Archivmeldung vom 20.03.2018

Bitte beachten Sie, dass die Meldung den Stand der Dinge zum Zeitpunkt ihrer Veröffentlichung am 20.03.2018 wiedergibt. Eventuelle in der Zwischenzeit veränderte Sachverhalte bleiben daher unberücksichtigt.

Freigeschaltet durch Andre Ott
Wiesenhof-Farm in Twistringen Bild: PETA
Wiesenhof-Farm in Twistringen Bild: PETA

Der Wiesenhof Geflügel-Schlachthof in Niederlehme bei Königs Wusterhausen muss seine Kapazitäten reduzieren. Das bestätigte eine Sprecherin des Oberverwaltungsgerichts Berlin-Brandenburg am Dienstag dem rbb-Nachrichtenmagazin "Brandenburg Aktuell". In dem Betrieb wird seit Monaten mehr geschlachtet als ursprünglich genehmigt: 160.000 Tiere, 120.000 Schlachtungen täglich waren erlaubt.
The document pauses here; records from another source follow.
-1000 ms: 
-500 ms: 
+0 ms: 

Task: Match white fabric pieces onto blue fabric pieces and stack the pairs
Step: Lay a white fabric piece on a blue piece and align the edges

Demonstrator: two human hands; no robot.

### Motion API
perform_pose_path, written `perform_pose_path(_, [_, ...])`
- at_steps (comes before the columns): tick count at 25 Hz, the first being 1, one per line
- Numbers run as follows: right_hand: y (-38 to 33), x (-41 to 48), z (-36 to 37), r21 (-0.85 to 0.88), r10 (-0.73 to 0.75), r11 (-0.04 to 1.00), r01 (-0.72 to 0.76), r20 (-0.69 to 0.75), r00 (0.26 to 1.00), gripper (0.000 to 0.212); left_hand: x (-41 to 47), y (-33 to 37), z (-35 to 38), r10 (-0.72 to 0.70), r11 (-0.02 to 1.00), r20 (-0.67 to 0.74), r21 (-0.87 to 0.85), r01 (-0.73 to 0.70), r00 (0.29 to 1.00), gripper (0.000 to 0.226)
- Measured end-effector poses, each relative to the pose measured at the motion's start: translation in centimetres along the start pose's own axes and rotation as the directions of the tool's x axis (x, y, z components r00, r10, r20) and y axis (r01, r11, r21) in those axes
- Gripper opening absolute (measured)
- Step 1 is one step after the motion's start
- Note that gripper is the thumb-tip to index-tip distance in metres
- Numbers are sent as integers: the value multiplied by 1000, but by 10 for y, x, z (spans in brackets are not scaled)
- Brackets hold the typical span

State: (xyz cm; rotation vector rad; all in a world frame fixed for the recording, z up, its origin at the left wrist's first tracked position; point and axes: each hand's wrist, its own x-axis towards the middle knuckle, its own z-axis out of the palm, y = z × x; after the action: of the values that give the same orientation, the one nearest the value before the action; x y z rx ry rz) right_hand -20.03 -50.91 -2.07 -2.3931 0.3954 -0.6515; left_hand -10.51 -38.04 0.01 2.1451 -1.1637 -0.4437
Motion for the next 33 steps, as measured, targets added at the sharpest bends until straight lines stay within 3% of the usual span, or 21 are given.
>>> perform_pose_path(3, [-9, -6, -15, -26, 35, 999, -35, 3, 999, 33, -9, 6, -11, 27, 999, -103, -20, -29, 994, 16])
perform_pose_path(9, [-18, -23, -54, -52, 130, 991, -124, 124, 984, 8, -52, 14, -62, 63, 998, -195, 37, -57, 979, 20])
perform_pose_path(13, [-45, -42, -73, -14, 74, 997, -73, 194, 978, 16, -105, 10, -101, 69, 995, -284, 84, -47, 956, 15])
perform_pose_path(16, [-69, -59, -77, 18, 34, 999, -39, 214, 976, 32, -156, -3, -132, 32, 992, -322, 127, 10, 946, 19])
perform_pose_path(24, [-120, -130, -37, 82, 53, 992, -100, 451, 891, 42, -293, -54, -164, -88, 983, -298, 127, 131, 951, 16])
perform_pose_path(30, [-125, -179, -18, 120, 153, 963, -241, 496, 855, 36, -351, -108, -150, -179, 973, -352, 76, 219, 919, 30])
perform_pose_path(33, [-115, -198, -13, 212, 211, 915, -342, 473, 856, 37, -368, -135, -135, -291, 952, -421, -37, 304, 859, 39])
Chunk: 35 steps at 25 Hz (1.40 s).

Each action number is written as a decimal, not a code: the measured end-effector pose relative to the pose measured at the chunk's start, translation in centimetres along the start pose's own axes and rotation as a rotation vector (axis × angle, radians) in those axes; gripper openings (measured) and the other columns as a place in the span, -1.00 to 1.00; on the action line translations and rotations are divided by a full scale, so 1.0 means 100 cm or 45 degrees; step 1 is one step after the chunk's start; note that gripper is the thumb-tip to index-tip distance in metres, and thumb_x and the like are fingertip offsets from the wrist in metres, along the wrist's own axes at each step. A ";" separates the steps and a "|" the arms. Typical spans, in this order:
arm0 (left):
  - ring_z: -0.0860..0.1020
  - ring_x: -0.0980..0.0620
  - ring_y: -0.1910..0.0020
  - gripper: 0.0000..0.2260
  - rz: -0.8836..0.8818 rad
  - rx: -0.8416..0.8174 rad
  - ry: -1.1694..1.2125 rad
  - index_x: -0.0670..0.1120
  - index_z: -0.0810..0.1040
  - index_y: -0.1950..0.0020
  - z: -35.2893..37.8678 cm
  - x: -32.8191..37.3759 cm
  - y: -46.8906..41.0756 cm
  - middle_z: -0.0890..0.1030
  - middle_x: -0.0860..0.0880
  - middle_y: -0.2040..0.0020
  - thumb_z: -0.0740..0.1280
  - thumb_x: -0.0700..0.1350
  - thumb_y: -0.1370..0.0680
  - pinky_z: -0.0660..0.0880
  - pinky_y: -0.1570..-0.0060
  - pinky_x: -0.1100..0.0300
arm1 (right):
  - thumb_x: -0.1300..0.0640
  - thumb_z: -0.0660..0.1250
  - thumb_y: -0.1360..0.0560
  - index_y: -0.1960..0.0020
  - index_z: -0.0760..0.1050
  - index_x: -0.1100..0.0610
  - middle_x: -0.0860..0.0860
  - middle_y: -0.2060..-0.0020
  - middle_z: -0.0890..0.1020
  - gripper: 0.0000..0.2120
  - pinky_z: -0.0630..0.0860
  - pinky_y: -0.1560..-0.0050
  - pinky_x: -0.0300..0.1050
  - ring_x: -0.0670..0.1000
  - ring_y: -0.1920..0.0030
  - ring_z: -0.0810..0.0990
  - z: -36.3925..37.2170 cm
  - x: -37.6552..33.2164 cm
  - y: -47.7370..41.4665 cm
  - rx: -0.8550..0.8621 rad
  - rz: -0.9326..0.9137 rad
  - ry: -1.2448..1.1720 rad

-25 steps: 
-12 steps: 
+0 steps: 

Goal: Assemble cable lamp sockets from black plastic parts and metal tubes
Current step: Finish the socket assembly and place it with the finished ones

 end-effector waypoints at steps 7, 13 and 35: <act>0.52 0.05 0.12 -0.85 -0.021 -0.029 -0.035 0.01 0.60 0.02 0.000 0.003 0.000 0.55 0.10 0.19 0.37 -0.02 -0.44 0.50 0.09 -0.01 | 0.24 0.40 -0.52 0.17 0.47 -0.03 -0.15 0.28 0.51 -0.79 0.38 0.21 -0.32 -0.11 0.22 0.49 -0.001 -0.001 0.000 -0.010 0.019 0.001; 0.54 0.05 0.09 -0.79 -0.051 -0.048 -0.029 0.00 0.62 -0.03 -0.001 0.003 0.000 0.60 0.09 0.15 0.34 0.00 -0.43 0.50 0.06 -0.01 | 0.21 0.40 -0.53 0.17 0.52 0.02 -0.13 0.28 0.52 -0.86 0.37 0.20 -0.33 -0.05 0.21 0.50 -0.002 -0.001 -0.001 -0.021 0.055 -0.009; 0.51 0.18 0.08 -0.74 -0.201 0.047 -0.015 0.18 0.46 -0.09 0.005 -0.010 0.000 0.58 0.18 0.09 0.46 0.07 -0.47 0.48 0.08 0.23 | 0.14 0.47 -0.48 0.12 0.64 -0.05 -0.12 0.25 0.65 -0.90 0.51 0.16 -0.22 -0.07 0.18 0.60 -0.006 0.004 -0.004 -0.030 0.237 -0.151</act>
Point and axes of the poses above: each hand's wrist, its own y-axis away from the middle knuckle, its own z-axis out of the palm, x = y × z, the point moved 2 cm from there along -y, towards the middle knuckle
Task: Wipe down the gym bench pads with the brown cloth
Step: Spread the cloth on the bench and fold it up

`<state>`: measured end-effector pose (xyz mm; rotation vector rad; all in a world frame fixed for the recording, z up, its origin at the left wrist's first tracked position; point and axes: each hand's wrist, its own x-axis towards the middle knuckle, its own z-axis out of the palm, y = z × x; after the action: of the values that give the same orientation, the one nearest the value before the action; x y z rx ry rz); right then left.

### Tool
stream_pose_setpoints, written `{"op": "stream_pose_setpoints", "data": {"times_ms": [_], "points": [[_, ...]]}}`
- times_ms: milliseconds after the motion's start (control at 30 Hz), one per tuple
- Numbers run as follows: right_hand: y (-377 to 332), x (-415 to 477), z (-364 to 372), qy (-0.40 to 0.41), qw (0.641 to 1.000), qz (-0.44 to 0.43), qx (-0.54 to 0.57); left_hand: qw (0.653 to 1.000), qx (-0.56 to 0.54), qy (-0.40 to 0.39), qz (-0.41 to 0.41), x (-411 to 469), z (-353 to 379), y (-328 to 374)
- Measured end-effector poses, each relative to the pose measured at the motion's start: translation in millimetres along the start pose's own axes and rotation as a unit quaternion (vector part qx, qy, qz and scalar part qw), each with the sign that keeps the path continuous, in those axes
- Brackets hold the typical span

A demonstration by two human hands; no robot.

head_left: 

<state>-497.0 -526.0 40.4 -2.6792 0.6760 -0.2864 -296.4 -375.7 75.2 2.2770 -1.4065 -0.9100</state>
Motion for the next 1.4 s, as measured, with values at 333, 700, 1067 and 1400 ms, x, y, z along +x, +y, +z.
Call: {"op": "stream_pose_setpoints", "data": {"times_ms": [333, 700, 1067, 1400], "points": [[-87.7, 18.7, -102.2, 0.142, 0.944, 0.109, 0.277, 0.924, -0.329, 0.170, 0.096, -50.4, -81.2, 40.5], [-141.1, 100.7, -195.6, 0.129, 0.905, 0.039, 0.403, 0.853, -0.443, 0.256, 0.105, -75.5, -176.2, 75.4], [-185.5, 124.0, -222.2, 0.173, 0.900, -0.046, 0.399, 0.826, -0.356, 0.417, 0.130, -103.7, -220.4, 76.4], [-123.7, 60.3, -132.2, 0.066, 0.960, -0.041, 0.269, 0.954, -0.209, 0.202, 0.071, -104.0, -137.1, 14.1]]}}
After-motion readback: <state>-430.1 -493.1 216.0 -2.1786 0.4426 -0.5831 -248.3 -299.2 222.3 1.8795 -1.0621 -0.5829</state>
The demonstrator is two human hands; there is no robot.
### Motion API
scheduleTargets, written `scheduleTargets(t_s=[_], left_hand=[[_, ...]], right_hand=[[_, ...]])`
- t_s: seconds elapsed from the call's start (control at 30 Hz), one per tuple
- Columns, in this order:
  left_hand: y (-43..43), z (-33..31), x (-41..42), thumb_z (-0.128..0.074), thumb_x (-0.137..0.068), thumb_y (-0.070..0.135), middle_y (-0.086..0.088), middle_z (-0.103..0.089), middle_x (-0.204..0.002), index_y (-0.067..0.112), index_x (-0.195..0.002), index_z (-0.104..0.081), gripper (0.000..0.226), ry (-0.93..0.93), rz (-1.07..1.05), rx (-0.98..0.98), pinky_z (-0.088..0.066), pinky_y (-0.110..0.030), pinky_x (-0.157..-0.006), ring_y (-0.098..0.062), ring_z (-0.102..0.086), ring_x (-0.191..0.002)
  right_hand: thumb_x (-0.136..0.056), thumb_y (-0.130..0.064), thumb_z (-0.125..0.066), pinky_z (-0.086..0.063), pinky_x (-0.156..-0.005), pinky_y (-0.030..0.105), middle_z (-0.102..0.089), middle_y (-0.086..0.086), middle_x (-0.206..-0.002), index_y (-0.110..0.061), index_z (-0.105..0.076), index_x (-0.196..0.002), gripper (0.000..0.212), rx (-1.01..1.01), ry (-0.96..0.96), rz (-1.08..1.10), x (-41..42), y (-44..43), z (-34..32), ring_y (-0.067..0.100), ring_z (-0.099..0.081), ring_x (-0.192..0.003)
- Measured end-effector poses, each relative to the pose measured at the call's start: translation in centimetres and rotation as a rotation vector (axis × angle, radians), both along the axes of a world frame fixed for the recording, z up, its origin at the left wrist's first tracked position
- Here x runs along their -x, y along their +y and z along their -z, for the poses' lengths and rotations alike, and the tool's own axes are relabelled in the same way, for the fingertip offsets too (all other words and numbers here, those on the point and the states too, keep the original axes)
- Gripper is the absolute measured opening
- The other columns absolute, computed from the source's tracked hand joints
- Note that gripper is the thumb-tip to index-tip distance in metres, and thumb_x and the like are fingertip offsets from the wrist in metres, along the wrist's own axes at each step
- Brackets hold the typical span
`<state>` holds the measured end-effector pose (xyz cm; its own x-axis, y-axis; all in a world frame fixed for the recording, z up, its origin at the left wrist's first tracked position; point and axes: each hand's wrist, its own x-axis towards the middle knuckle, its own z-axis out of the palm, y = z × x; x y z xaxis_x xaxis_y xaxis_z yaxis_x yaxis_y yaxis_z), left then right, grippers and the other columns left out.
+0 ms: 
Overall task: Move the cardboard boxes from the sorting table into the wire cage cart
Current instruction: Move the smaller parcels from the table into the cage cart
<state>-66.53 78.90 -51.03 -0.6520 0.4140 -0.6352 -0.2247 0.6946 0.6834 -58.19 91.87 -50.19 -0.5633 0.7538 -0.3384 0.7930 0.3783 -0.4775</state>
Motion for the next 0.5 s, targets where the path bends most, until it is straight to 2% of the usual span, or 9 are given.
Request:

Das Unternehmen begründete die Erhöhung der Kapazitäten mit zwei Bränden 2015 und 2016 in zwei anderen Betrieben des Konzerns. Dadurch sei eine Notlage entstanden, die eine Ausweitung nötig gemacht hätten. Was das Verwaltungsgericht Cottbus wie auch das Oberverwaltungsgericht Berlin-Brandenburg aber beanstandeten: ohne entsprechende behördliche Genehmigungen sei eine solche Ausweitung der Schlachtmenge unzulässig. Es handelt sich um eine Entscheidung in einem Eilverfahren. Wann eine Entscheidung im Hauptverfahren am Verwaltungsgericht Cottbus getroffen wird, ist noch nicht abzusehen. Anwohner in Niederlehme klagen seit langem über Geruchs- und Lärmbelästigungen und befürchten Verunreinigungen des Grundwassers.